Task:
Among the records that follow, how many lines contain the word "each"? Give the number and no other words.

Records provided:

____________

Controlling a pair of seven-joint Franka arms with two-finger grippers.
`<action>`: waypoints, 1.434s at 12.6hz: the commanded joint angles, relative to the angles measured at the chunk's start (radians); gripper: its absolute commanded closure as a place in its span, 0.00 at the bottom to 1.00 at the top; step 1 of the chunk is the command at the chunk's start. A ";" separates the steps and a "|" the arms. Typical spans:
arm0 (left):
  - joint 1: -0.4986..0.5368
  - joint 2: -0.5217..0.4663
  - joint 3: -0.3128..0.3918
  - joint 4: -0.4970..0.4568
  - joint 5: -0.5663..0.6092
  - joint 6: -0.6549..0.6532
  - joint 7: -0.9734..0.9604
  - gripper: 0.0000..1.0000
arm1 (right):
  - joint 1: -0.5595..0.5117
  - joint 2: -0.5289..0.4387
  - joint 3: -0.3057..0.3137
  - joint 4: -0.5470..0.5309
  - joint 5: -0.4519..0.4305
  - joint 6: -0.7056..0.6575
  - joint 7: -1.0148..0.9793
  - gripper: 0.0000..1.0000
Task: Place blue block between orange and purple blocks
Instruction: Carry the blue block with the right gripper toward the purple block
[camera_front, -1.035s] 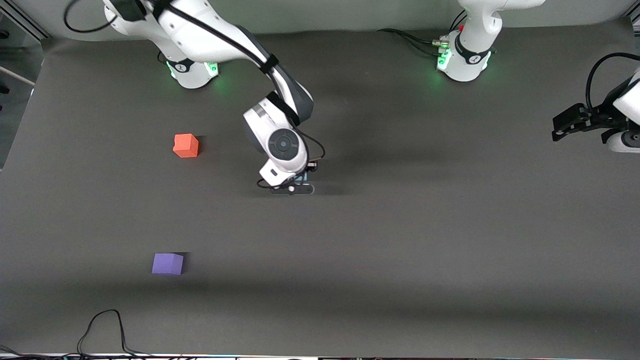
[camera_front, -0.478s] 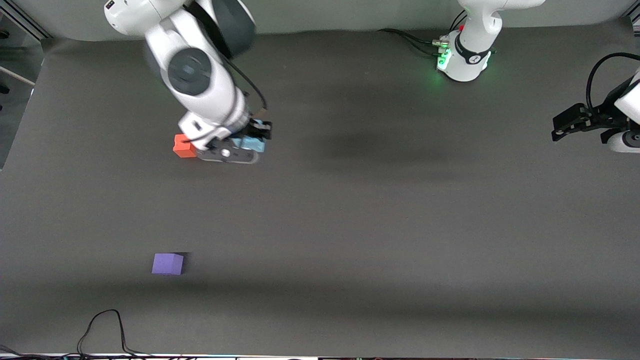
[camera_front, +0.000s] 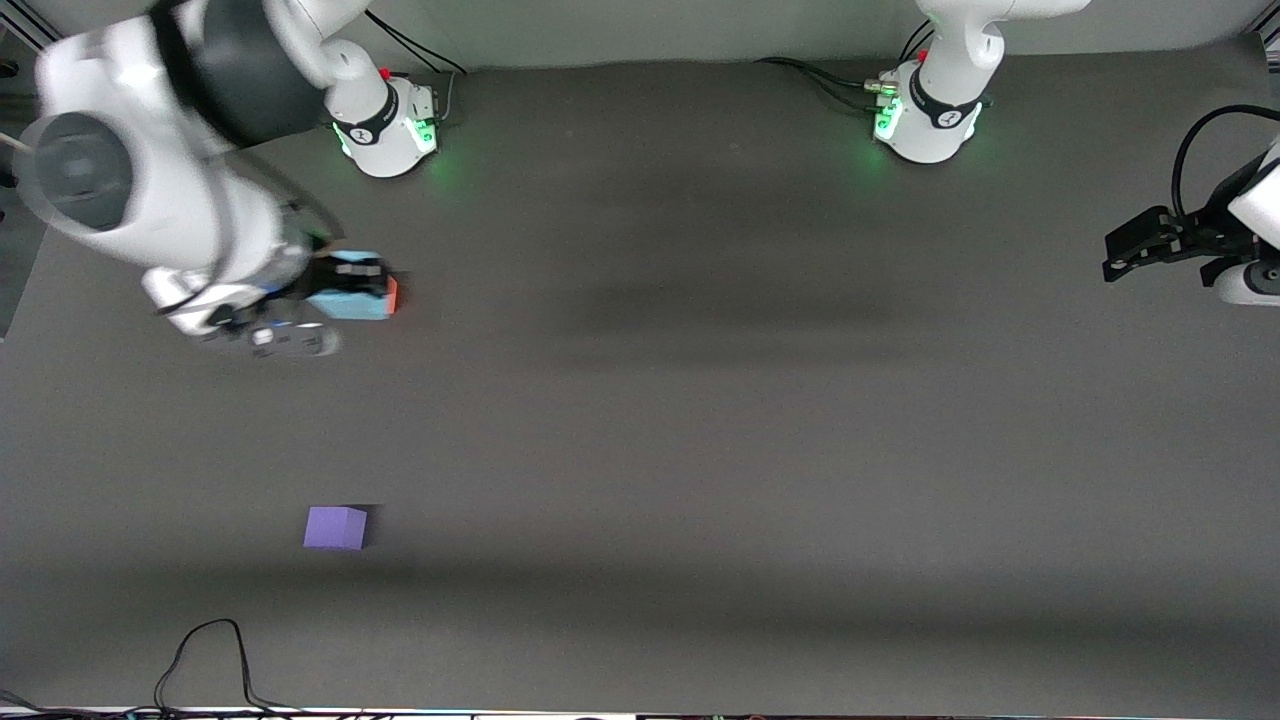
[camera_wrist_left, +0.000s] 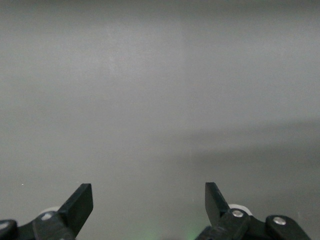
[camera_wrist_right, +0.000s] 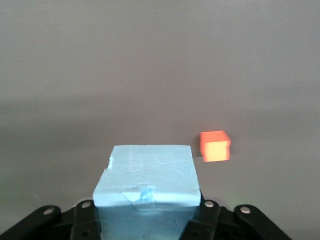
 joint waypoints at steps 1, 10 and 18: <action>0.004 -0.005 -0.003 0.005 -0.009 -0.015 0.002 0.00 | 0.010 -0.013 -0.144 -0.020 -0.043 -0.015 -0.221 0.80; 0.004 0.003 -0.003 0.011 -0.009 -0.007 0.016 0.00 | 0.018 0.012 -0.289 -0.288 -0.035 0.312 -0.405 0.77; -0.001 0.006 -0.003 0.008 -0.009 0.001 -0.001 0.00 | 0.007 0.450 -0.282 -0.350 0.406 0.641 -0.634 0.75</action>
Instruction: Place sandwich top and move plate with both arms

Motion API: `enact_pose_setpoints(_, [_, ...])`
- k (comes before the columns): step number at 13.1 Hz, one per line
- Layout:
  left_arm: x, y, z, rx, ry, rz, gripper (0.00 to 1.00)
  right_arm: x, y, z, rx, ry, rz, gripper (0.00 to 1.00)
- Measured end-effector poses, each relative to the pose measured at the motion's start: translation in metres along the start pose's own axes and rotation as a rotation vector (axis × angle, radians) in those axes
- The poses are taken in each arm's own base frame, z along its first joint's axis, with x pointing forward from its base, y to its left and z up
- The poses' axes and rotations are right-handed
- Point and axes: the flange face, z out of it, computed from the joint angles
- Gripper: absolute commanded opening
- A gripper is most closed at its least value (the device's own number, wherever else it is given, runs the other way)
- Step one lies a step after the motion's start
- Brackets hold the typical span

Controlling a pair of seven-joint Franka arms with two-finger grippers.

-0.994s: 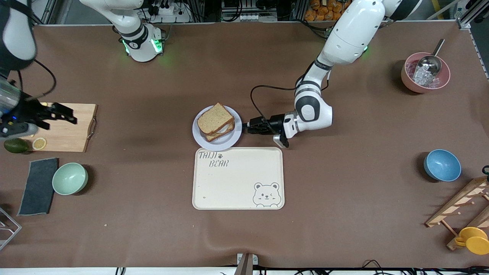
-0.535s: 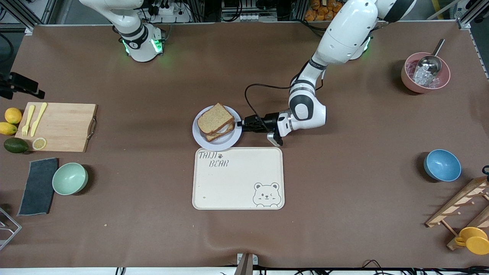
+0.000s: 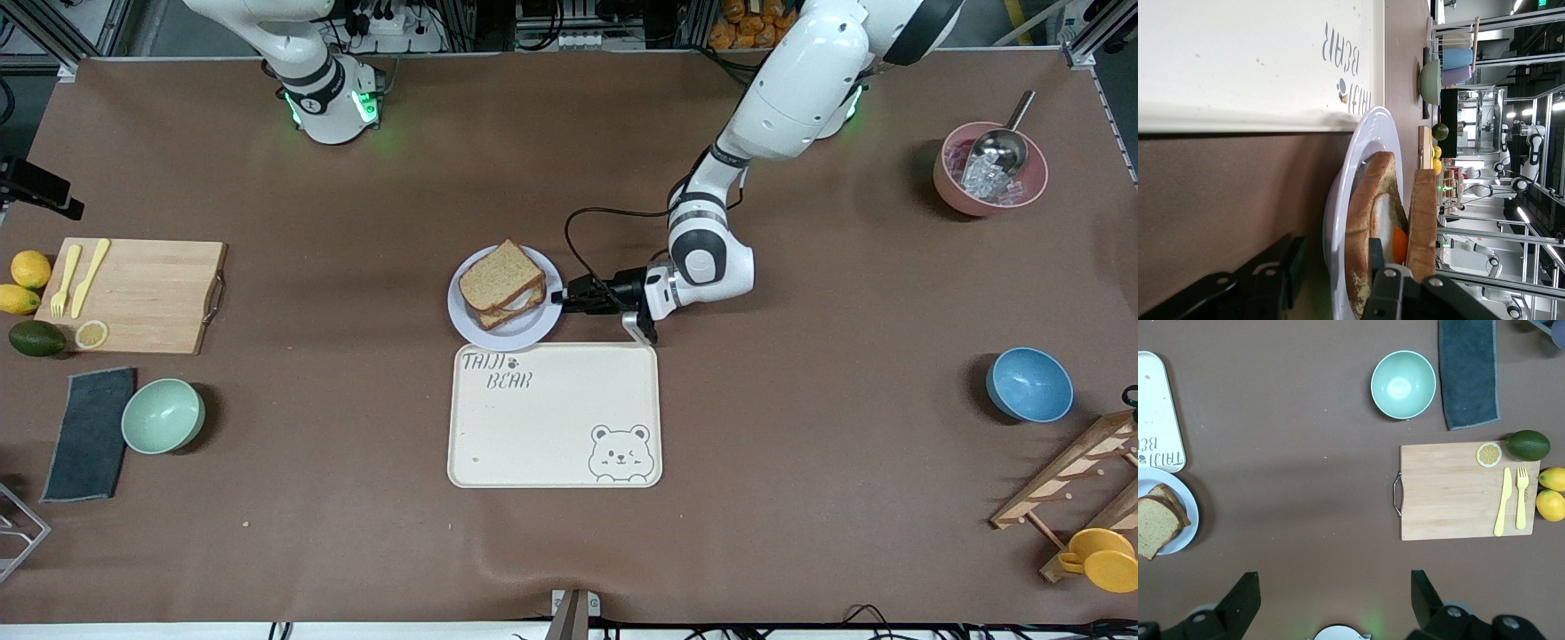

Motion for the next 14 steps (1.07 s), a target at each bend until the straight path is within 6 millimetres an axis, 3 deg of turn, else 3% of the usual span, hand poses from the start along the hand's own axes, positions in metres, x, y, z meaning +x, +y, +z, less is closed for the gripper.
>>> enact_pose_setpoints(14, [-0.004, 0.002, 0.011, -0.02, 0.031, -0.025, 0.28, 0.012, -0.001, -0.007, -0.031, 0.09, 0.007, 1.0])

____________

Written response:
3